WORK INSTRUCTIONS → Print the listing below exactly, minus its pictures.

PROVIDED DATA →
------------------------------------------------

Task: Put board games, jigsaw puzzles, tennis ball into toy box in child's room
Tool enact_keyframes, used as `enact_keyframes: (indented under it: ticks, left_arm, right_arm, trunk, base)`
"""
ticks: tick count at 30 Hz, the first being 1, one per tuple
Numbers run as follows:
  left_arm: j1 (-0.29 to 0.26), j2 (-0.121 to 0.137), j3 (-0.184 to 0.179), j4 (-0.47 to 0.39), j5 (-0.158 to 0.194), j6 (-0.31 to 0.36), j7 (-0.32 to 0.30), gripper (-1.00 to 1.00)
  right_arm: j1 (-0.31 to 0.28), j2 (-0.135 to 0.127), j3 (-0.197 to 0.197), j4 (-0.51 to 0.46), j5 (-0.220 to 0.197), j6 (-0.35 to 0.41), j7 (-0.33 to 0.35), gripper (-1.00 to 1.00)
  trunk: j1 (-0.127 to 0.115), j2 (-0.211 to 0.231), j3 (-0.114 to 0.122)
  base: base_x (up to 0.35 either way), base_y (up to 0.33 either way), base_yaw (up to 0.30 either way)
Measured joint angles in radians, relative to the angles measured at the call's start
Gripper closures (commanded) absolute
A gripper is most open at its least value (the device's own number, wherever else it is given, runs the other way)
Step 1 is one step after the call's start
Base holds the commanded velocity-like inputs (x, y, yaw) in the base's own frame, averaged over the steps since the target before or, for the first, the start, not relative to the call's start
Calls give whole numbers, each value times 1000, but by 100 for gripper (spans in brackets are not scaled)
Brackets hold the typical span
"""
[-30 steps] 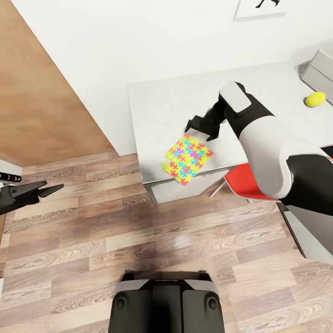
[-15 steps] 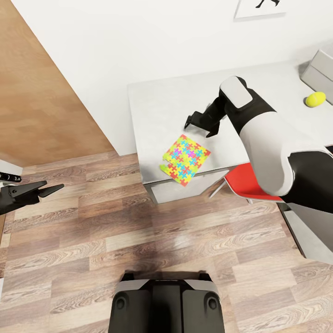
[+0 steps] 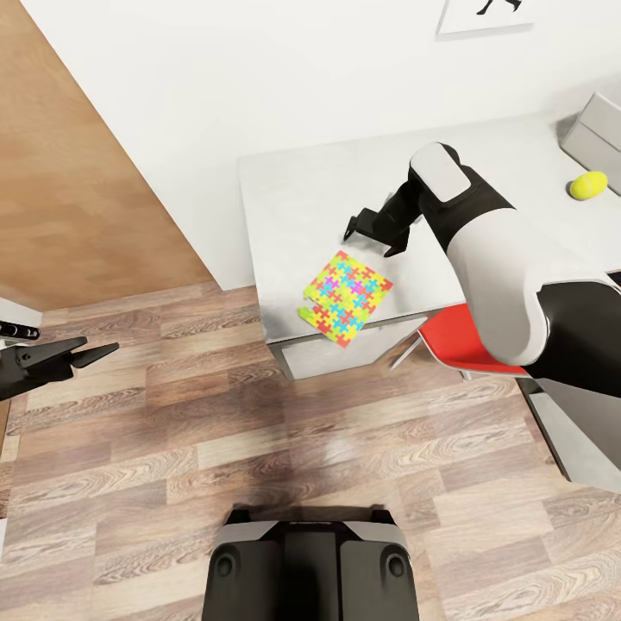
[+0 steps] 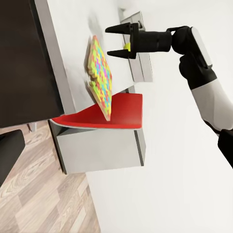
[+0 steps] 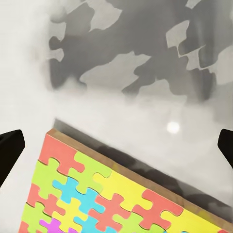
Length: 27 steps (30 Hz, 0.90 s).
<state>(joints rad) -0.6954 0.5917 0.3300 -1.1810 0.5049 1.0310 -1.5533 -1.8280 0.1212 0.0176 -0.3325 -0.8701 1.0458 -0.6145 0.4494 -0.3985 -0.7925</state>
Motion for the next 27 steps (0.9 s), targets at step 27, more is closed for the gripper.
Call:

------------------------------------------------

TASK SOLUTION →
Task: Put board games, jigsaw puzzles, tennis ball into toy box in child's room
Tool enact_keyframes, used as `enact_keyframes: (indented under it: ticks, left_arm, right_arm, trunk, base)`
"""
ticks: tick count at 30 Hz, the first being 1, one per tuple
Numbers run as follows:
  left_arm: j1 (-0.29 to 0.26), j2 (-0.121 to 0.137), j3 (-0.184 to 0.179), j4 (-0.47 to 0.39), j5 (-0.158 to 0.194), j6 (-0.31 to 0.36), j7 (-0.32 to 0.30), gripper (-1.00 to 1.00)
  right_arm: j1 (-0.31 to 0.28), j2 (-0.135 to 0.127), j3 (-0.197 to 0.197), j4 (-0.51 to 0.46), j5 (-0.220 to 0.197), j6 (-0.35 to 0.41), j7 (-0.33 to 0.35), gripper (-1.00 to 1.00)
  trunk: j1 (-0.127 to 0.115), j2 (-0.211 to 0.231), j3 (-0.114 to 0.122)
  base: base_x (up to 0.35 either way), base_y (up to 0.33 either way), base_yaw (up to 0.30 either way)
Measured joint angles in radians, relative to the angles measured at the call's start
Gripper closures (commanded) absolute
A gripper is most open at its least value (the device's own number, wherever else it is given, runs the other way)
Step 1 is one step after the call's start
Base holds the commanded velocity-like inputs (x, y, yaw) in the base's own frame, averaged over the steps since the target before or, for the first, the start, not relative to the call's start
Calls give whole numbers, each value times 1000, but by 100 for gripper (spans in brackets are not scaled)
Brackets hold the typical span
"""
[-30 steps] 
[-15 steps] 
[+0 steps] 
[+0 steps] 
[+0 steps] 
Length: 27 steps (30 Hz, 0.90 s).
<state>(joints rad) -0.6954 0.5917 0.3300 -1.1810 0.5049 1.0310 -1.5533 -1.8280 0.1212 0.0176 -0.3325 -0.8701 1.0458 -0.6145 0.4494 -0.3985 -0.7925</state>
Motion for the next 27 steps (0.9 s), targets at step 27, more is closed for the gripper.
Call:

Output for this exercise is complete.